Quindi, lui ha portato la multimedialità a scuola. Gli veniva anche facile come insegnante di informatica. Ma quello che fatto è stato di più. Nel 2004 ha creato insieme a un collega una cooperativa a scuola che offre supporto organizzativo e anche economico ai ragazzi che vogliono realizzare una start up. «Mi piacciono le cose concrete», dice e così da quest’anno la società ha abbandonato le aule della scuola e ha preso in affitto due locali in città.

Nel frattempo ha diviso la sua classe 5ª di quest’anno in cinque gruppi. Ognuno doveva inventarsi una sturt up, realizzarla e farla funzionare. Per davvero. Il voto più alto? «Preferisco che escano da scuola dopo avere imparato non solo come si fa qualcosa ma anche dopo avere testato per 9 mesi un’attività imprenditoriale vera con clienti, guadagni, e perchè no, pure fallimenti dai quali si impara moltissimo». E se vincesse il milione di euro? «Lo investirei nell’altro progetto… “N2Y4“, “never too young for“ per tenere aperta la scuola anche il pomeriggio con laboratori di musica, arte, businnes».
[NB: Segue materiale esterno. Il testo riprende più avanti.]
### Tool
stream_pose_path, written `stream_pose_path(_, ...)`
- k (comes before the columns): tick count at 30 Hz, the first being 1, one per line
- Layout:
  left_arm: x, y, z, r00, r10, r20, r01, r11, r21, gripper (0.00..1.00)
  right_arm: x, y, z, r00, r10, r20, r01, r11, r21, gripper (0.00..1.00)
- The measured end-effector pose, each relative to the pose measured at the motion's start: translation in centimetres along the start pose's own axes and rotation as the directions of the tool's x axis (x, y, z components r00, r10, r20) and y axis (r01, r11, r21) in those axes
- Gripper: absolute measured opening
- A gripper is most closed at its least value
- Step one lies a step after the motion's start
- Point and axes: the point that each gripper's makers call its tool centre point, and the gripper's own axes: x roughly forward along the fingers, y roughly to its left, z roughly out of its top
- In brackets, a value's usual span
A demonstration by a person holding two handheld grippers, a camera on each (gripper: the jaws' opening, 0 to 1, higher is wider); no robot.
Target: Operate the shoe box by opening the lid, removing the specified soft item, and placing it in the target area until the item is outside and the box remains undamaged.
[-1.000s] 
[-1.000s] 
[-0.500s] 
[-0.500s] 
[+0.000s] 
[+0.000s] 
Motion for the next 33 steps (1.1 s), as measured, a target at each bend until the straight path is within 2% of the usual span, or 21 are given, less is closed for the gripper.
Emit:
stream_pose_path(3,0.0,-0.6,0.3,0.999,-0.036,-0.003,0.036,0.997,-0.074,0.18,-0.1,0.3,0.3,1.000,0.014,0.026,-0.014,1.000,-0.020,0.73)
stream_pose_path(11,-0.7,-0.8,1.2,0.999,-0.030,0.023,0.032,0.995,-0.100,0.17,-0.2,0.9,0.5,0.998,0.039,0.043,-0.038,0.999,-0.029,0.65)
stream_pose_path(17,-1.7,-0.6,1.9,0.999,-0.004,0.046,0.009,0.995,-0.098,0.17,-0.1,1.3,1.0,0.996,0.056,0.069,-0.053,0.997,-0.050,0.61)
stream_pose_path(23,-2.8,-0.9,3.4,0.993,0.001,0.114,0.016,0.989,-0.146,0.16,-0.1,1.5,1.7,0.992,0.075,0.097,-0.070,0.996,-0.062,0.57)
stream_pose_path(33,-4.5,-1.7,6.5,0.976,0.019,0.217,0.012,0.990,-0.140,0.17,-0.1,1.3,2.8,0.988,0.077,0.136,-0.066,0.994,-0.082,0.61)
La scuola italiana è ricca di contenuti, ma non tiene il passo. Salvo casi eccezionali. «Per la didattica siamo fermi all’età della pietra – commenta anche Daniela Boscolo – Ci deve essere la formazione obbligatoria per gli insegnanti, naturalmente non a spese proprie, visti gli stipendi  che si prendono. Siamo fermi alle lezioni frontali ma in questo modo non riusciamo a superare il livello delle semplici conoscenze per arrivare invece alle «conoscenze agite» e quindi alle competenze». Parla al plurale anche se lei, per inciso, è stata già designata «insegnante dell’anno». Insegnava inglese poi si è specializzata nel sostegno. Il suo impegno sta tutto nell’inclusione della diversità a scuola. «Abbiamo una legge all’avanguardia nel mondo ma funziona solo sulla carta». Lei a scuola ha realizzato un supermercato. Vero. Con l’aiuto dei centri commerciali vicini ha aperto l’emporio dove i ragazzi studiano le lingue, la matematica e molto altro.
Che dire. Per noi hanno già vinto.

COS’E’ IL PREMIO
I candidati verranno giudicati per la capacità di aprire la mente dei propri alunni, per il contributo offerto alla comunità e per l’incoraggiamento dato per abbracciare l’insegnamento.

I primi 50 candidati sono stati scelti tra oltre 5.000 nomi e 1.300 candidature finali provenienti da 127 Paesi, tra cui Stati Uniti, Regno Unito, Italia, Kenya, Uganda, India, Afghanistan, Australia, Argentina, Messico e Giordania e altri.

In questa lista di 50 nomi figurano rappresentanti di 26 nazioni. Mettendo in luce le loro storie, la Varkey GEMS Foundation spera di stimolare il dibattito sulle qualità più importanti di un buon insegnante. Il vincitore o la vincitrice verranno annunciati lunedì 16 marzo 2015 al Global Education & Skills Forum a Dubai.